Abbreviations: ACR, albumin-to-creatinine ratio; CHD, coronary heart disease; eGFR, estimated glomerular filtration rate; HDL, high-density lipoprotein; hs-CRP, high-sensitivity C-reactive protein; LDL, low-density lipoprotein; Lp(a), lipoprotein(a); MET, metabolic equivalent; PAD, peripheral artery disease; SD, standard deviation.

Over a median follow-up of 6.6 years, 641 participants experienced a recurrent ASCVD event. There was no evidence suggesting a possible threshold above which Lp(a) levels were associated with a higher risk for ASCVD events using restricted cubic splines (Fig 1, left panel), or by comparing the cumulative incidence of ASCVD events by quartiles of Lp(a) (Fig 1, right panel). After full adjustment, the HR for ASCVD events for each 1 SD higher level of log-Lp(a) was 1.04 (95% CI, 0.95-1.15; Table 2). The fully adjusted HRs for ASCVD events associated with the second, third, and fourth quartile versus the first quartile of the Lp(a) distribution were 1.00 (95% CI, 0.79-1.27), 1.06 (95% CI, 0.83-1.36) and 1.06 (95% CI, 0.82-1.37), respectively (Table S4).

Figure 1.

Figure 1

Open in a new tab

Association between Lp(a) and recurrent atherosclerotic cardiovascular events.

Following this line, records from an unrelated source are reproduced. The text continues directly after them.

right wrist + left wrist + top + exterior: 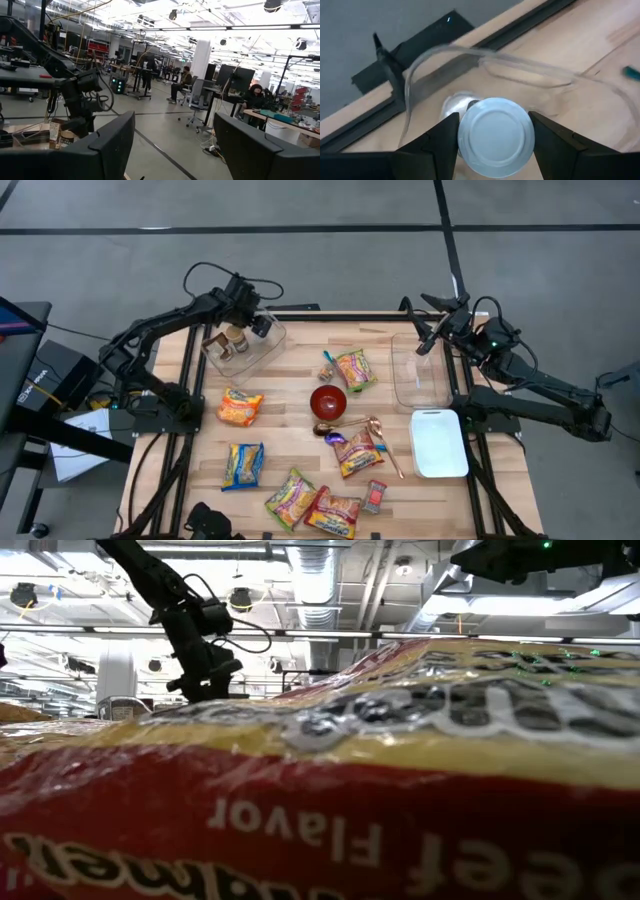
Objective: Pick & Place Food Item
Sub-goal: Put the white seasoning bottle into the left transparent bin
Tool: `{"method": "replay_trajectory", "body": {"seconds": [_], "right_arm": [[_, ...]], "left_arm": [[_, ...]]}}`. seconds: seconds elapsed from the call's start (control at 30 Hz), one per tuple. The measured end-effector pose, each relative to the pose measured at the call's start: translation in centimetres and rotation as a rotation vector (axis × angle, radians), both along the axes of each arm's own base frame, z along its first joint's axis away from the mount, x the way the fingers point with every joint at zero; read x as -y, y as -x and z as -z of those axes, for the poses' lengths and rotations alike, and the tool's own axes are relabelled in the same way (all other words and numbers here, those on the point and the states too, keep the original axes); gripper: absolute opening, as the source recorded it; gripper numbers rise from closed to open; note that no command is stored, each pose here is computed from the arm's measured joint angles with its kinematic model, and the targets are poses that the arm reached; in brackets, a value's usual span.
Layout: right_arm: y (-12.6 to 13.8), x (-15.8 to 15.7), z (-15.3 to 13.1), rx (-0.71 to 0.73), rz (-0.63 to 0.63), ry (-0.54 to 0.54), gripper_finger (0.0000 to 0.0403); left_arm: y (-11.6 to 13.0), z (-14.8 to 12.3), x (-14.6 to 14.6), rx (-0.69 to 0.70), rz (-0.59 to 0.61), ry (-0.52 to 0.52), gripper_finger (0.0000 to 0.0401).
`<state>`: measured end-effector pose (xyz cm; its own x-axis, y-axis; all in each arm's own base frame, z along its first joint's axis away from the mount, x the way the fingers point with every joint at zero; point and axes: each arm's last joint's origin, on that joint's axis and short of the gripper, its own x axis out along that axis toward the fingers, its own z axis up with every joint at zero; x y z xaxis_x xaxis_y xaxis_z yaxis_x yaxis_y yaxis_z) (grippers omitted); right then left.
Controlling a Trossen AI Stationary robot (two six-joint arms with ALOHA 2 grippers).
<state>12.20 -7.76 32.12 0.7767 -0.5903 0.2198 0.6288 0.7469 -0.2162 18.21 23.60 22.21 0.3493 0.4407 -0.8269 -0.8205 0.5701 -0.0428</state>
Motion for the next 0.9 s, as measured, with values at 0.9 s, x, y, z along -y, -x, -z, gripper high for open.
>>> {"method": "replay_trajectory", "body": {"seconds": [0.9], "right_arm": [[0.0, 0.0, -0.1, 0.005, 0.0, 0.003, 0.0265]], "left_arm": [[1.8, 0.2, -1.0, 0.038, -0.024, 0.033, 0.0204]]}}
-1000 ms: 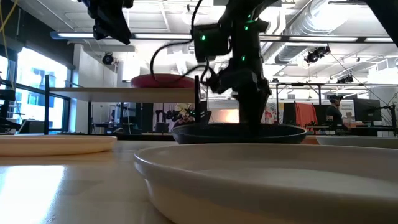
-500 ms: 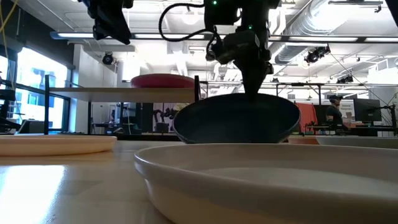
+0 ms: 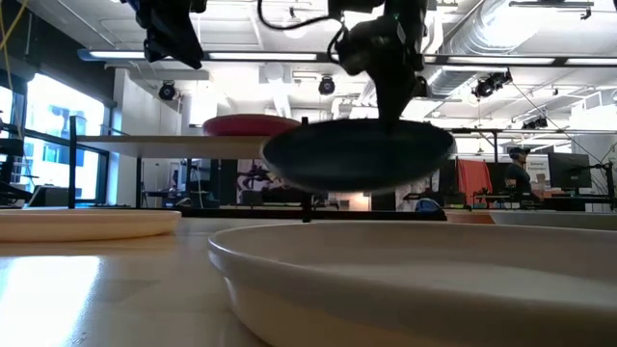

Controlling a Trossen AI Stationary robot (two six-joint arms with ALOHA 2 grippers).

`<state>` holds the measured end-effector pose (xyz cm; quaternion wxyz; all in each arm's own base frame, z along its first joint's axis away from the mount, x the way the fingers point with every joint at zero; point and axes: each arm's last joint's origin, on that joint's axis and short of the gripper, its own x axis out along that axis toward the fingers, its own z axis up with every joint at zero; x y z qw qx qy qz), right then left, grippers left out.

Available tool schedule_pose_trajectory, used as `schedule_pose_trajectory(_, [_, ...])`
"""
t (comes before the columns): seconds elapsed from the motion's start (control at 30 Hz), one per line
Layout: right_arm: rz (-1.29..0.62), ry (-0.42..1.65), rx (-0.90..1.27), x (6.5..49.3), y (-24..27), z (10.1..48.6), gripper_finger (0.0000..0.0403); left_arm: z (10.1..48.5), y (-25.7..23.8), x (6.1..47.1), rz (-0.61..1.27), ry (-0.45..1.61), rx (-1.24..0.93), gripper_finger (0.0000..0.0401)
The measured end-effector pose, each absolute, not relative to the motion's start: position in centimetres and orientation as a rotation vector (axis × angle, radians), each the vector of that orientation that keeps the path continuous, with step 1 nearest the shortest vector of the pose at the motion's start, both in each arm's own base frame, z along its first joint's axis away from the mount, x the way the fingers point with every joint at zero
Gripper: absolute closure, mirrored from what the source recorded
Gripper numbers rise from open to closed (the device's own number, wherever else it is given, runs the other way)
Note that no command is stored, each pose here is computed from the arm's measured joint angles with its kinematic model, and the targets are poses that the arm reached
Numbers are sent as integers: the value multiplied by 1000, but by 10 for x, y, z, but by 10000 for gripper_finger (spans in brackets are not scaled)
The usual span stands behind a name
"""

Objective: Place and stack plates onto a shelf
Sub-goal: Stack the black plate on top of the brown plate on the shelf

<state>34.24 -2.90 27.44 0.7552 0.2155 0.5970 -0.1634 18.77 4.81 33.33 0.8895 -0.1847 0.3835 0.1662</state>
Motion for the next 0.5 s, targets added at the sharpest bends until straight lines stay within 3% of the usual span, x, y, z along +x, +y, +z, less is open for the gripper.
schedule_pose_trajectory(0.5, [-445, 1025, 556, 336, -57, 336, 403, 333, 59, 201, 445, 693, -599, 302])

Abbreviation: Lp(a), lipoprotein(a).

The panel on the left shows unadjusted hazard ratios (black line) and 95% confidence intervals (gray area) for recurrent atherosclerotic cardiovascular events associated with Lp(a) levels using restricted cubic splines. The P value assessing whether hazard ratios associated with Lp(a) depart from a linear association (ie, a straight line) was 0.73.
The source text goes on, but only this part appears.